_Directions for this task:_ Work out how many lines in the data below include "things", then reply with that number only.

┄┄┄┄┄┄┄┄┄┄

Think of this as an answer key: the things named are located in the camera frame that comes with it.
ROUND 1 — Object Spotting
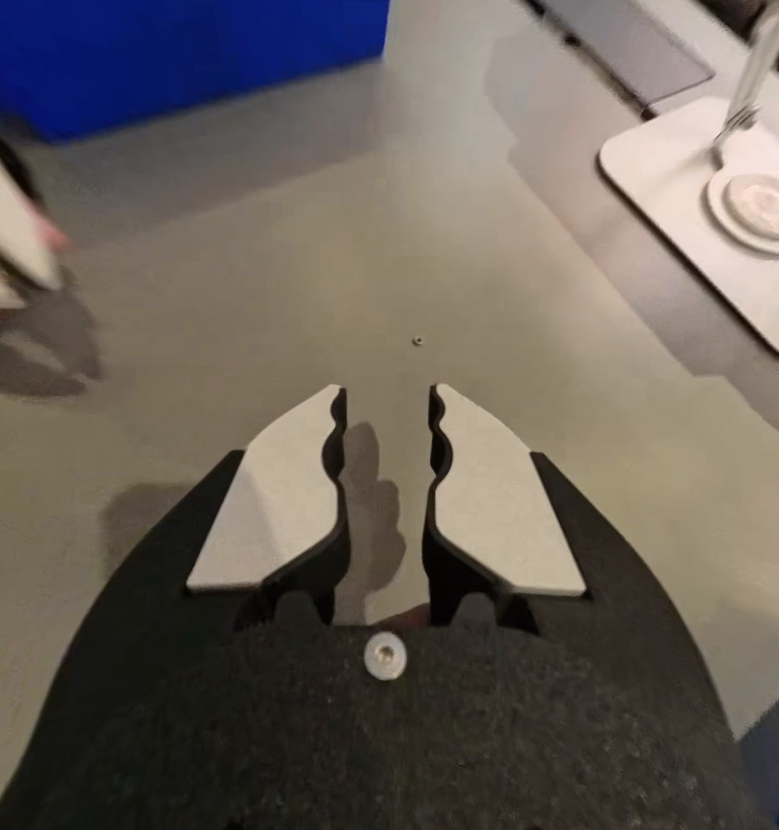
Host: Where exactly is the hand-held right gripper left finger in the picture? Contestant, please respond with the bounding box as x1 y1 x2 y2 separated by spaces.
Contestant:
187 384 353 626

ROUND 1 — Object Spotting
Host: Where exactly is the white metal document stand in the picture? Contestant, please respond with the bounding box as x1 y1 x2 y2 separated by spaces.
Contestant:
597 0 779 364

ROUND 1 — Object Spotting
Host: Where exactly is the grey table hatch cover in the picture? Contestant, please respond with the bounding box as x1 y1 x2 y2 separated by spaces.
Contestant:
526 0 716 121

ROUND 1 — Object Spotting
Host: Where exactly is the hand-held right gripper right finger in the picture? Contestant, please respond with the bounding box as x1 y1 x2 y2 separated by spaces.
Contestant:
427 383 588 626

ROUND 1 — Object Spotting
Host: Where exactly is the person's left hand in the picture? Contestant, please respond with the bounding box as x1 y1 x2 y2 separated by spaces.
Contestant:
35 211 74 255

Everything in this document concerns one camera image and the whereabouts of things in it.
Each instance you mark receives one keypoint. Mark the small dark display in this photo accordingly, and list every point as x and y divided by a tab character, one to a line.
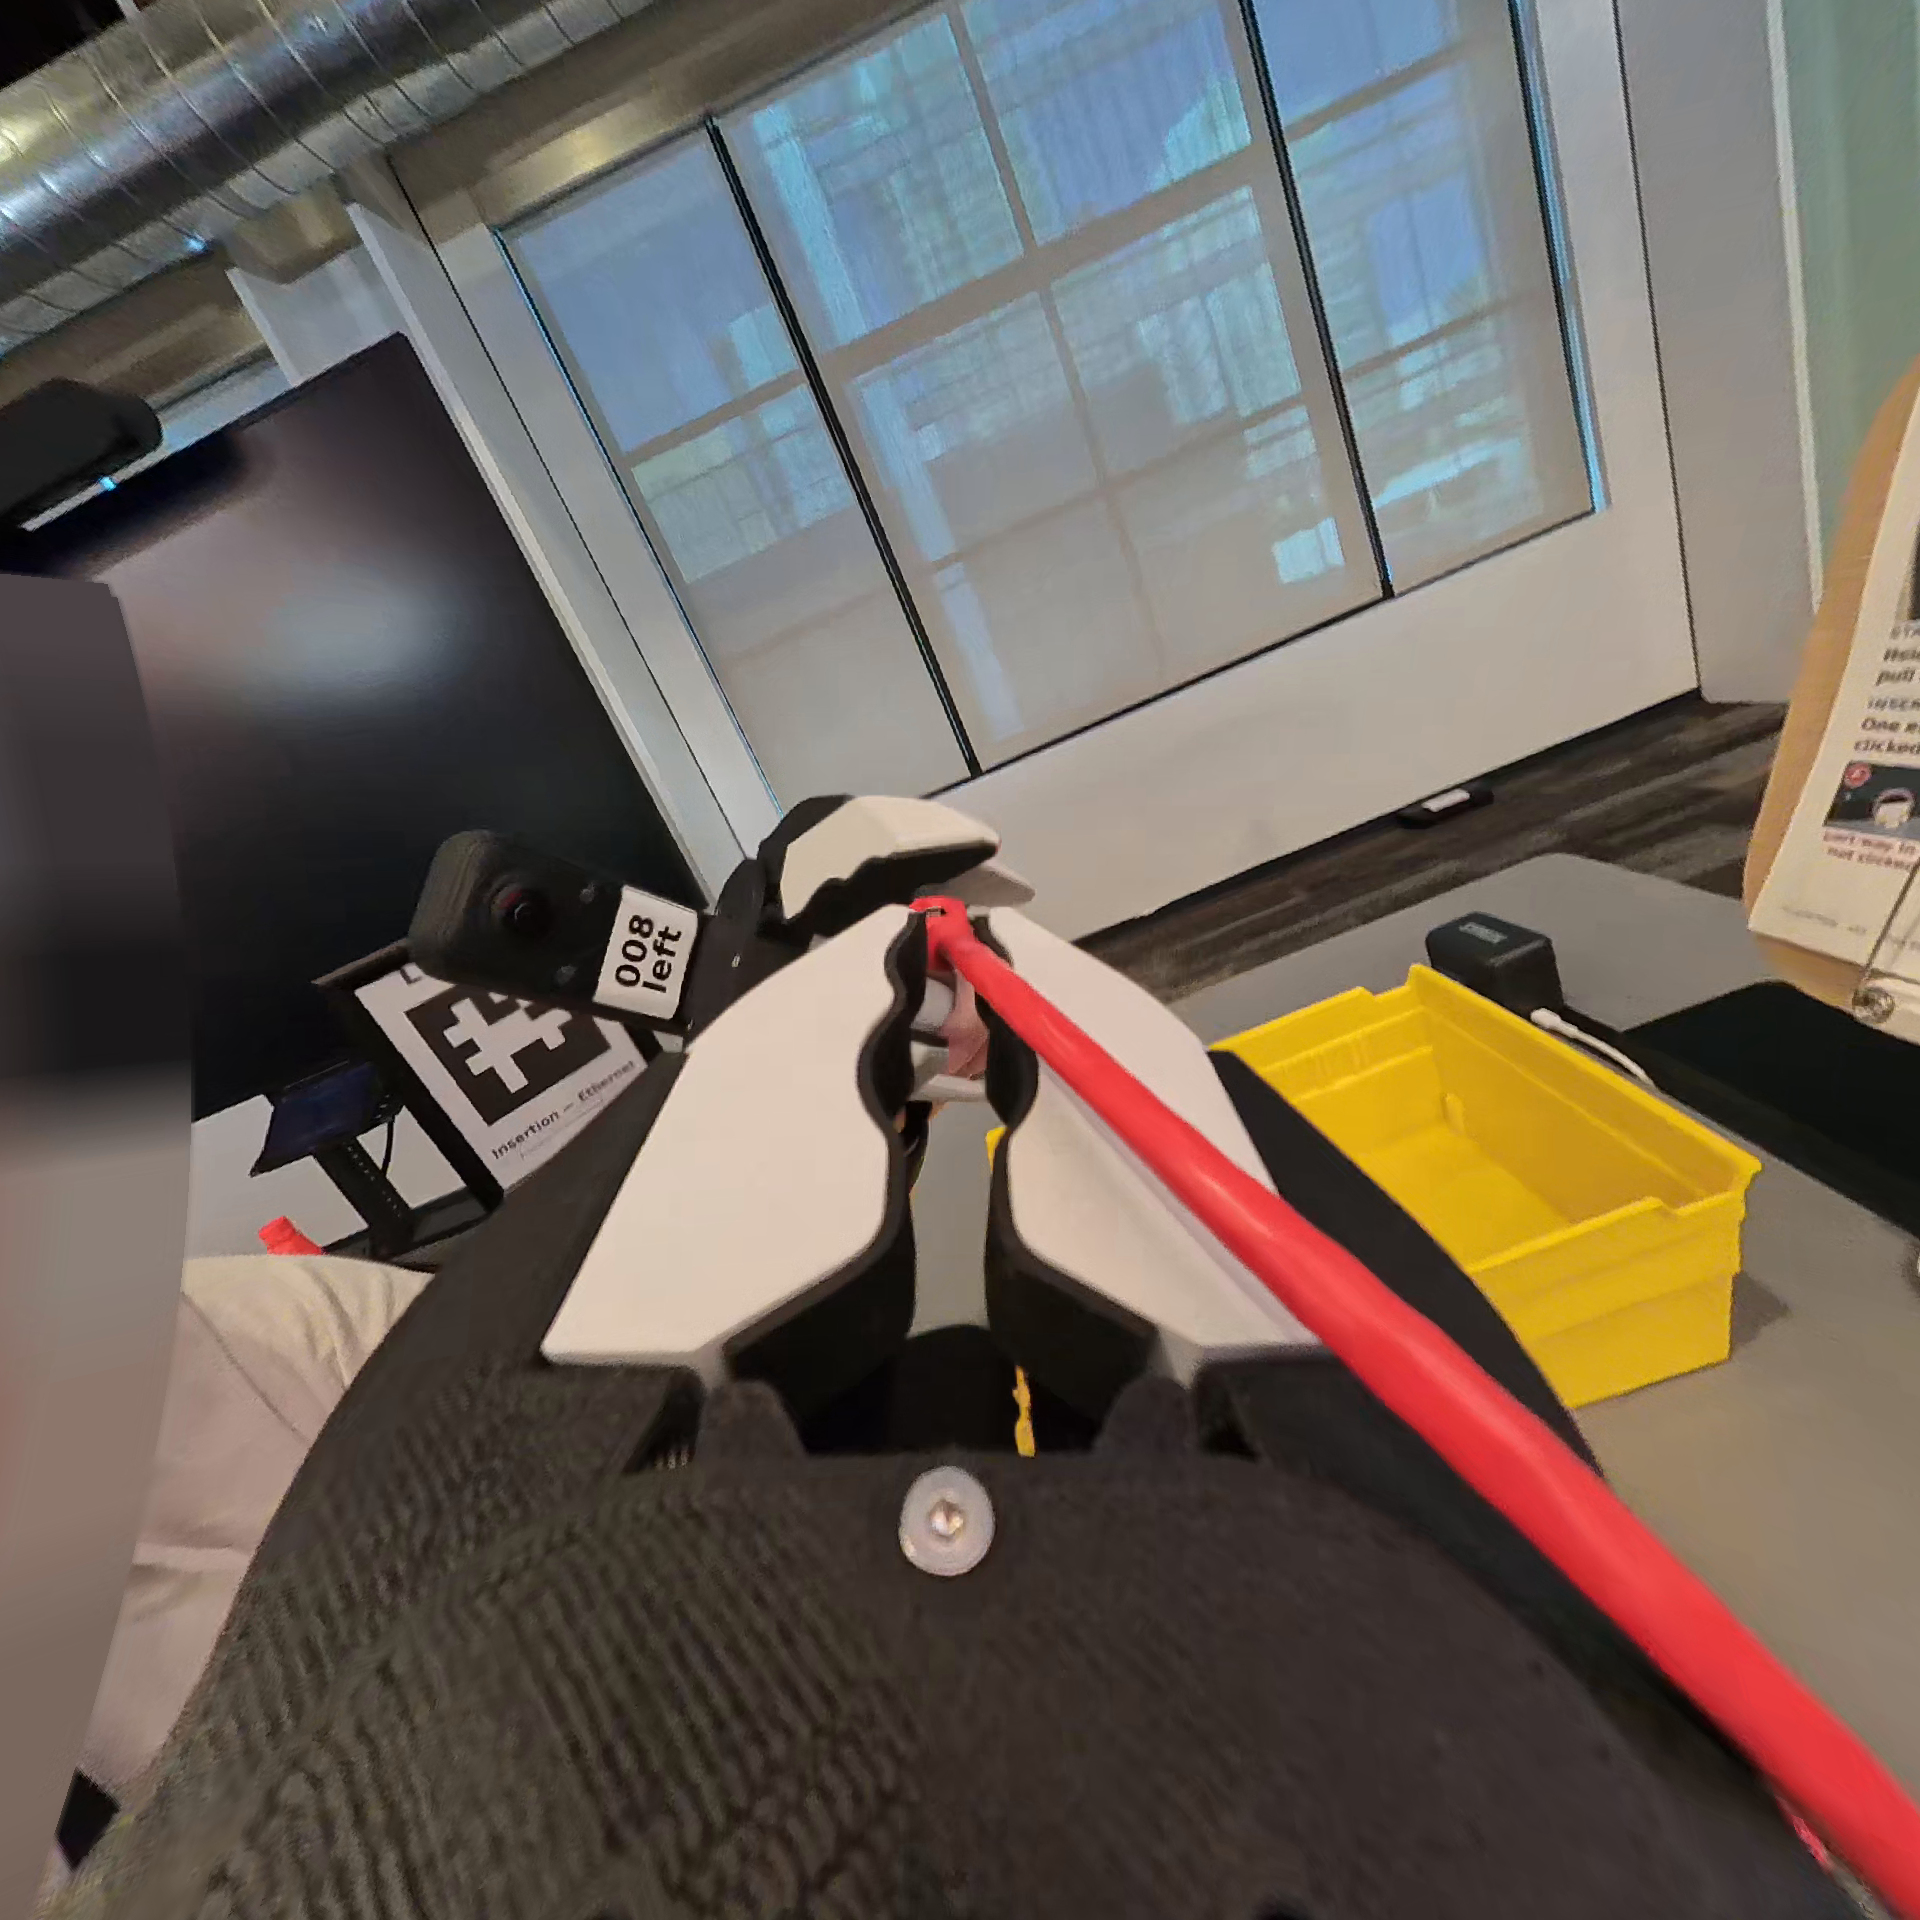
324	1109

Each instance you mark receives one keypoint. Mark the red plastic piece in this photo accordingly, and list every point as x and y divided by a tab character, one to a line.
285	1238

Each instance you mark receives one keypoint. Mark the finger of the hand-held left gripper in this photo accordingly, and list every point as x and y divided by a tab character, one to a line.
998	887
901	839

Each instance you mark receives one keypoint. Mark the large black screen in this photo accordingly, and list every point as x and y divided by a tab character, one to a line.
376	675

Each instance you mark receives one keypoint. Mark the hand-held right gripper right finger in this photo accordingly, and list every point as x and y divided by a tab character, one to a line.
1110	1231

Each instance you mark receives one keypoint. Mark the wooden clipboard board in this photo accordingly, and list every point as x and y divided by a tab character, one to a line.
1808	705

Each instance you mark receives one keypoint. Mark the black desk mat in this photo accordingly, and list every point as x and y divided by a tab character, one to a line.
1786	1081

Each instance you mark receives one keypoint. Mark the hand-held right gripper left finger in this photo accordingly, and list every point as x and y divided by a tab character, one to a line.
751	1172

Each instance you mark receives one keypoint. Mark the large window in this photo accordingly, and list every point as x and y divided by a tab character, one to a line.
1051	377

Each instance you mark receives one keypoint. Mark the round silver spiral duct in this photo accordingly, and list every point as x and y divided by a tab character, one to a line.
224	137

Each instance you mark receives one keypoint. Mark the person's white clothing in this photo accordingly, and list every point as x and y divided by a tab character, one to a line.
254	1426

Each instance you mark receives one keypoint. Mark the black power adapter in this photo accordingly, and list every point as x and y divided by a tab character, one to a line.
1494	961

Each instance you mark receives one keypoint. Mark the printed instruction sheet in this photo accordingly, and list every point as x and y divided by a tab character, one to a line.
1883	811

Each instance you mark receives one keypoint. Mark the marker sign board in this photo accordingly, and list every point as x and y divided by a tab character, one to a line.
510	1051

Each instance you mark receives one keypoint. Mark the small black floor device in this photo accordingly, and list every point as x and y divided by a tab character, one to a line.
1444	806

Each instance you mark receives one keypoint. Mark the black rounded device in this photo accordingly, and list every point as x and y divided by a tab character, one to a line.
76	442

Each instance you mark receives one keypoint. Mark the yellow plastic bin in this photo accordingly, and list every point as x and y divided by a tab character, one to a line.
1575	1186

┄┄┄┄┄┄┄┄┄┄

_Solution for this problem:_ 2